The Road to Burnout is Paved With Context Switching

Having a lot of work on my plate is fine. Meeting deadlines is fine. Planning long term projects is fine. Debugging code is fine. Writing detailed feedback is fine. Pairing with someone to teach them something is fine (fun even!). Interpersonal conflict is (unexpectedly) mostly fine. It’s when all of these things happen within an afternoon that I find myself reminiscing for the days of silently, calmly designing or coding for 6 hours at a time.

via Brad Frost

Your inbox isn’t the world’s todo list

Wes Bos probably gets more email than most. So, if his Breakout Email Management System works for him, it should work for almost anyone.

A lot of what he has to say mirrors the Getting Things Done methodology. My own task management system is a sort of corrupted version of GTD, but I still subscribe to one of the main tenets: Don’t use email as a TODO list.

To that end, I wrote about about getting things done with Outlook over 10 years ago*, and still follow most of that advice today–when I’m forced to use Outlook anyway.

via Brad Frost

* 10 years, WTF?

Here’s an interesting bit from some research on how often people check their email, reported in The New York Times:

Although the only thing we changed about the participants’ lives was how often they checked their email, we observed a significant reduction in stress when they checked email less frequently.

The article is worth a read, they delve into why this might be the case.

My advice is, at minimum, turn off all of your email alerts. This isn’t an option for everyone, but I think most of us will do just fine by dealing with email only a few times throughout the day.

Everybody loves meetings, right? Probably not, but even I, hater of meetings, concede that they are necessary. The problem is that there are far too many of them. Fast Company’s article on the subject of meeting waste is full of eye-popping factoids like this one:

…Bain & Company found that a single weekly meeting of midlevel managers was costing one organization $15M a year!

The article also references Harvard Business Review’s meeting cost calculator, which is nice, but a bit too manual for my tastes. It reminded me of an idea I’ve batted around with fellow meeting attendees at at least two different jobs.

We’ve talked about all sorts of kooky ideas*, but the The basic idea is to make meeting cost very visible. The hope is that making the costs visible will make people more mindful of time spent in meetings. And, perhaps, they might be more judicious when scheduling them. Last year, I scribbled this crude little widget in the margin of my notebook, which sort of captures the idea. Yes, this was sketched while sitting in a long meeting with more than 30 attendees:

Sketch of real time meeting cost widget

Since no one should be expected to calculate such costs manually, this would be automated based on information known by the organization. Basically, the length of meeting and the cost of each of the attendees. Since massive salary gaps between employees may be embarrassing and distracting, an average or blended rate might be applied.

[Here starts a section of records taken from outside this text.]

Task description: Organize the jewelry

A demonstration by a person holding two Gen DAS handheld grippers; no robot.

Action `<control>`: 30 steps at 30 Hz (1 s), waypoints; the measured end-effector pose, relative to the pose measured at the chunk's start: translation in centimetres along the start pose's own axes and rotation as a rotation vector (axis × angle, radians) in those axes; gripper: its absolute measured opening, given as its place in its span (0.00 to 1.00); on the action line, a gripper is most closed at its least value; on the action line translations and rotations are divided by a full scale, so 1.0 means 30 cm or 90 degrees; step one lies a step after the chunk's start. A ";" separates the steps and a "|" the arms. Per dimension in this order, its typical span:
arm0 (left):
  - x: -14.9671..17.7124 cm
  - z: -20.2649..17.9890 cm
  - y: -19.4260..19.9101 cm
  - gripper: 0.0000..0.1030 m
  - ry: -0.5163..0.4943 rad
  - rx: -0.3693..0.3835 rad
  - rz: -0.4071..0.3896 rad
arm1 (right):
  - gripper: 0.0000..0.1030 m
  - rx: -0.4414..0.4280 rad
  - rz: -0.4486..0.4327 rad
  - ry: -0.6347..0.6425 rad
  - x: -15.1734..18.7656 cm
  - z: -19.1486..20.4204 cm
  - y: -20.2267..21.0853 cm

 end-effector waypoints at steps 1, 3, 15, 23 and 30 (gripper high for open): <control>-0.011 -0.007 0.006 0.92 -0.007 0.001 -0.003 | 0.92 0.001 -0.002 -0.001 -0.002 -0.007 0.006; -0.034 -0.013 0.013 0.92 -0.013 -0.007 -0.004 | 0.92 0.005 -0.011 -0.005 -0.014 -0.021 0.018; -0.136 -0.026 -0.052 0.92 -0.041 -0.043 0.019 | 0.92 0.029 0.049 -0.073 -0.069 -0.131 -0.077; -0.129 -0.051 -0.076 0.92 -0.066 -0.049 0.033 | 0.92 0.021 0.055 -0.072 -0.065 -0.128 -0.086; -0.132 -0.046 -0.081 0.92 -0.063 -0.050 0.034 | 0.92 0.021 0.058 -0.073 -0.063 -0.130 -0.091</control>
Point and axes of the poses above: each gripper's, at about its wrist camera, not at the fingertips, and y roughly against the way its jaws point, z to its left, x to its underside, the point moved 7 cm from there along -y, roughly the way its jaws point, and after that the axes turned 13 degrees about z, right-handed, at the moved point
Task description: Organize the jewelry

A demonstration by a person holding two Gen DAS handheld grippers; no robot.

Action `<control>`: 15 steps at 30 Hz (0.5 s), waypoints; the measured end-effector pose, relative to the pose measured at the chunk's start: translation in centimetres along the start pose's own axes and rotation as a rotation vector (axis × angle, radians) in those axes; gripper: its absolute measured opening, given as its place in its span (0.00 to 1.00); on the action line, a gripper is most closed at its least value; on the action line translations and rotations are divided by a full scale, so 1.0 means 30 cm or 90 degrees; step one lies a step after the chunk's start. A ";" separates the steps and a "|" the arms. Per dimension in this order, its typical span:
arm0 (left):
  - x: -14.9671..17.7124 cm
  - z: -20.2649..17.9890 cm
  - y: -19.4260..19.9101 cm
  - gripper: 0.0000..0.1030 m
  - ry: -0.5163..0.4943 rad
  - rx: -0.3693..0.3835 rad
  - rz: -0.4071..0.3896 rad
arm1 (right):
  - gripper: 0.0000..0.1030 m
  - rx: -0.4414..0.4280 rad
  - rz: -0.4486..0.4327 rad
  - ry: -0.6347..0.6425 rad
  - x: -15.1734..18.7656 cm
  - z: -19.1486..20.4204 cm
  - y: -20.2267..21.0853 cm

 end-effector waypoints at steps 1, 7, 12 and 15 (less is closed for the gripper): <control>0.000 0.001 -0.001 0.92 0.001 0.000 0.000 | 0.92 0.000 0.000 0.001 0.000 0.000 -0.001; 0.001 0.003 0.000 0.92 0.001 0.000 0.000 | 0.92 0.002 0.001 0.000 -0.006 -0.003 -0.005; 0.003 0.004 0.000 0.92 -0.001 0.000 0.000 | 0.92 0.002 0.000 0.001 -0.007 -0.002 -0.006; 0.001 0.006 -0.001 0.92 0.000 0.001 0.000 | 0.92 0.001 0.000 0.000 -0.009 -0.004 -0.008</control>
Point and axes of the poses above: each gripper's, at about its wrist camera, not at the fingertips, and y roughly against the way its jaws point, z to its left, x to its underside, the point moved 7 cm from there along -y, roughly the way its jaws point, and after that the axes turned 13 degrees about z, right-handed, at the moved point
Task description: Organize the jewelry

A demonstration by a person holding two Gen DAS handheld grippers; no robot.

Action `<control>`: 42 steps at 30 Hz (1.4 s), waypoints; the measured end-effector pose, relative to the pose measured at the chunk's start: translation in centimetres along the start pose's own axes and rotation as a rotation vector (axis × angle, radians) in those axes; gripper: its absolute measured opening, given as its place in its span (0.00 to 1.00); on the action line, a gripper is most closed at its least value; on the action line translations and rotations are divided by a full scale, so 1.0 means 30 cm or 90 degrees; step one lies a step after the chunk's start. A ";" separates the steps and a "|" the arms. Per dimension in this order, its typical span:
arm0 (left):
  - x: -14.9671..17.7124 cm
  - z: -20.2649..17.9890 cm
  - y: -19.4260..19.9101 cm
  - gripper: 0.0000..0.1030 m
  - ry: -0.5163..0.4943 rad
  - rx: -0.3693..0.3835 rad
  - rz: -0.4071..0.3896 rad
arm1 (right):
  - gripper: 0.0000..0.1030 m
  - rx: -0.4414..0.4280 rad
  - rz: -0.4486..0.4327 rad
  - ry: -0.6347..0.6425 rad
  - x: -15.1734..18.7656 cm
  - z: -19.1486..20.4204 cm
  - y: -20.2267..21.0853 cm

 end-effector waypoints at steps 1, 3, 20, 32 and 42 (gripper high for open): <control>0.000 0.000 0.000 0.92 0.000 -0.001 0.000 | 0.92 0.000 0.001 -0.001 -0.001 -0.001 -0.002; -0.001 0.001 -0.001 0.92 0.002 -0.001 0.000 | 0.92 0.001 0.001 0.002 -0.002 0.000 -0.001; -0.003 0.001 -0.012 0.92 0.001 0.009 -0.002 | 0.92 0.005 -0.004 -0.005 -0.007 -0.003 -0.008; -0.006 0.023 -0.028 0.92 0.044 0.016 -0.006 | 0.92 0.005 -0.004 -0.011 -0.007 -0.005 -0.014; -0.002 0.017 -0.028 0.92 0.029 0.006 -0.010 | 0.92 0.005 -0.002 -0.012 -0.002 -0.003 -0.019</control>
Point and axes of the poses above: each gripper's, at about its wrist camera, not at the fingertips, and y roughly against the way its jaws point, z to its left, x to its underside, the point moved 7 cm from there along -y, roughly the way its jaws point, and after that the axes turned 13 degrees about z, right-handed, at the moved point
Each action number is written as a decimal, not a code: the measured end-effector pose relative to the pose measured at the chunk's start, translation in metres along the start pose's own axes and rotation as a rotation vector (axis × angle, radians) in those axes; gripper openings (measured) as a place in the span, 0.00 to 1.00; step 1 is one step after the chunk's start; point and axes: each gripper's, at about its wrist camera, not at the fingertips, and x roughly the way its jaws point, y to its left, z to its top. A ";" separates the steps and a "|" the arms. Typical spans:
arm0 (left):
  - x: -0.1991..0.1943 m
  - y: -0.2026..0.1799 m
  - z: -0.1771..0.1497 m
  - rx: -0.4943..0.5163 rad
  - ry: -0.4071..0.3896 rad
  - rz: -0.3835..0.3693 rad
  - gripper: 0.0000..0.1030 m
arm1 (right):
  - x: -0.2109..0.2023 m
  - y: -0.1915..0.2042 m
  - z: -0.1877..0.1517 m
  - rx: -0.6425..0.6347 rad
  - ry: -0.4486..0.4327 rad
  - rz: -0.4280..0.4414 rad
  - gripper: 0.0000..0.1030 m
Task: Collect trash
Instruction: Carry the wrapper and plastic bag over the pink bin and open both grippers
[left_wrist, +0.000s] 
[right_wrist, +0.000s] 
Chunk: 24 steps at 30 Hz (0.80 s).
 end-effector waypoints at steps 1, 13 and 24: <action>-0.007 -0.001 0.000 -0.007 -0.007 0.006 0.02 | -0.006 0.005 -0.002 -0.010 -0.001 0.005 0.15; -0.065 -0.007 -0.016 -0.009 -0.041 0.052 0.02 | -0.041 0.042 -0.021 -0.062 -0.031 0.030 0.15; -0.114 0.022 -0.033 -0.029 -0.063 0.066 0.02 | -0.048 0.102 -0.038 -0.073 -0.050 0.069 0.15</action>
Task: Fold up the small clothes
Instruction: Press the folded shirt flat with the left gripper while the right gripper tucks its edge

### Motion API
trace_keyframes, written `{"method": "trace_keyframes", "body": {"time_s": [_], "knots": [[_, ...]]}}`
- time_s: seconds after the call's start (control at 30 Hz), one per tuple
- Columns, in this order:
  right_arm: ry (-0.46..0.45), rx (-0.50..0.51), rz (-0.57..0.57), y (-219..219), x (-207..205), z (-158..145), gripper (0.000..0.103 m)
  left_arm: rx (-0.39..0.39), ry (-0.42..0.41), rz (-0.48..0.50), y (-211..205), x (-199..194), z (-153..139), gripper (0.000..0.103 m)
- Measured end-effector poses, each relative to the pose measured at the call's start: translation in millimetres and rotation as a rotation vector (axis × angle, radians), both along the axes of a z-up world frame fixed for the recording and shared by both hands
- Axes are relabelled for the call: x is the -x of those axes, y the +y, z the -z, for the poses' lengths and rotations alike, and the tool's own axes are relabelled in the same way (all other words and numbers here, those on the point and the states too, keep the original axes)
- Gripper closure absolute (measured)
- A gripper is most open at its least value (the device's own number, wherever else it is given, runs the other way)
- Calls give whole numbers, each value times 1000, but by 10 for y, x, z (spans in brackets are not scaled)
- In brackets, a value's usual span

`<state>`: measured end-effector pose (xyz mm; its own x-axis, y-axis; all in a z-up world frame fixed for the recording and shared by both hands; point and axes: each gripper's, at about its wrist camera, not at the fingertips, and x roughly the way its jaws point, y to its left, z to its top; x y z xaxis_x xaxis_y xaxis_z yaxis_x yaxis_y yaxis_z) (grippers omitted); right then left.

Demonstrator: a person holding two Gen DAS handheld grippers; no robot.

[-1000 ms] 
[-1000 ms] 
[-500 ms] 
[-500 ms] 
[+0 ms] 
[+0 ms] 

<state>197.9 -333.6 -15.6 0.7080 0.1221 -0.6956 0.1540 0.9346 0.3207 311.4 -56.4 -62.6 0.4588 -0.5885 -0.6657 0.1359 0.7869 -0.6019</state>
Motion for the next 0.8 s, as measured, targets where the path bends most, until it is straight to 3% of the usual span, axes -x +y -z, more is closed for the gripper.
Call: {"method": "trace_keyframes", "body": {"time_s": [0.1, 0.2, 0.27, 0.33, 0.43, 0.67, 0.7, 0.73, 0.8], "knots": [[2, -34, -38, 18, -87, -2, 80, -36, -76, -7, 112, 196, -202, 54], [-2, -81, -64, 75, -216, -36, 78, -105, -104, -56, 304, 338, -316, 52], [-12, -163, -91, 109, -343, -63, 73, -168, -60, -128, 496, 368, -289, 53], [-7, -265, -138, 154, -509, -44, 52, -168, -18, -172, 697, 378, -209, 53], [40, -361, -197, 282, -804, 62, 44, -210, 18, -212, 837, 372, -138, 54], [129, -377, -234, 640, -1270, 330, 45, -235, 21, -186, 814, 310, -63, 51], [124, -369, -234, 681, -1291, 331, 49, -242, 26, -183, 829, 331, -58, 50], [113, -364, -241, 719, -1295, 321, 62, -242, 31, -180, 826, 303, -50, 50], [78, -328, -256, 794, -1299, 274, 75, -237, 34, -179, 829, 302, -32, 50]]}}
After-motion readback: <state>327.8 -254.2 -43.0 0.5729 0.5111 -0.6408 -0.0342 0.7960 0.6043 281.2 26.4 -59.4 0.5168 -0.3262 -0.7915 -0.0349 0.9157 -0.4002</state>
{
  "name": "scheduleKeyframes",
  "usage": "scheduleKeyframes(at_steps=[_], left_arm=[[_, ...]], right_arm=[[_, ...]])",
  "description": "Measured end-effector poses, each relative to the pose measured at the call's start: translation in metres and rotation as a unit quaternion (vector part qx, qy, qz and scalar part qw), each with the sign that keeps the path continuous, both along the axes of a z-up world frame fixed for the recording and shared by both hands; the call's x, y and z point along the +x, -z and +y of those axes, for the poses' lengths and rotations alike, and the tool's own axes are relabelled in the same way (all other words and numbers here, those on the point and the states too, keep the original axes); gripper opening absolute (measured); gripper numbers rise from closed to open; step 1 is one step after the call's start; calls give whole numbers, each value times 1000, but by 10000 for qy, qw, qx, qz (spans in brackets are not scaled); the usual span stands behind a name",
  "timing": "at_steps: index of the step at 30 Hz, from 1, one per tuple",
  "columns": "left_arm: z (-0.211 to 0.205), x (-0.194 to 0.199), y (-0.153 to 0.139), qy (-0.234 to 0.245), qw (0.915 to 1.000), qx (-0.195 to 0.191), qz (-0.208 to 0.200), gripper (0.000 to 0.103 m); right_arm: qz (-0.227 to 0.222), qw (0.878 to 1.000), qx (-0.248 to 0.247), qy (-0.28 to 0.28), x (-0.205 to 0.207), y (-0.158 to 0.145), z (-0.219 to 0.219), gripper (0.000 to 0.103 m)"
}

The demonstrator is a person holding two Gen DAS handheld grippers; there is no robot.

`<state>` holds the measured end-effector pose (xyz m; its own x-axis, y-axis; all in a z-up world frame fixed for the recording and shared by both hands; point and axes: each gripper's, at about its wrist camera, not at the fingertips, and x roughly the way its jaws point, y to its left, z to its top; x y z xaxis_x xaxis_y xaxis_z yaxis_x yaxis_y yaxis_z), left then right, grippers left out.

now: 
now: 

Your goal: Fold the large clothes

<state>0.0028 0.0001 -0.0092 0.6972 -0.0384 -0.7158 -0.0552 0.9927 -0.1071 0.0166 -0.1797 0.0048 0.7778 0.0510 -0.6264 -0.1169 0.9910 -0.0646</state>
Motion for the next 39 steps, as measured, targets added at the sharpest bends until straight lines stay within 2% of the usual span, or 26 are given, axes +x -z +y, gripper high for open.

With that information readily available, it could be used in many places, such as:

  • Display estimated meeting cost while creating a meeting invitation (in Outlook or other shared calendar). Watch the cost go up when you add more attendees or increase the duration. Does Bob really need to be in this meeting???
  • Show estimated meeting cost on all invitations. The recipient can decide whether or not they want to contribute to this cost by attending.
  • Conference rooms could have massive wall displays that count up the cost of the meeting in progress, in real time. The cost should be displayed both inside and outside the meeting room. “Bob, your diatribe just cost us $442 bucks!”
  • Every Goto Meeting, Webex, or other remote meeting solution should include a tally not unlike the conference room display mentioned above.

Travel expenses would prove harder to obtain in real time, but it would be wonderful to see those as well. How about the lunch that was just delivered so everyone could just power through? So many possibilities here…

Perhaps someone, somewhere has already implemented a system like this. If it exists, I’d love to see it in action. If not, maybe one day, I’ll be able to create it. If only I didn’t have so many meetings to attend.

Thanks @clairemoncrief for retweeting the Fast Company link!


* One of the ideas involved a meeting room gradually filling up with ping-pong balls representing dollars spend on meeting time. Meeting attendees would be forced to exit the meeting room when the balls made it impossible to see their laptops, phones, presentation or each other. A fun idea, but perhaps difficult to execute. Another idea called for actual dollar bills that fall from the ceiling onto the conference room table, with a similar effect.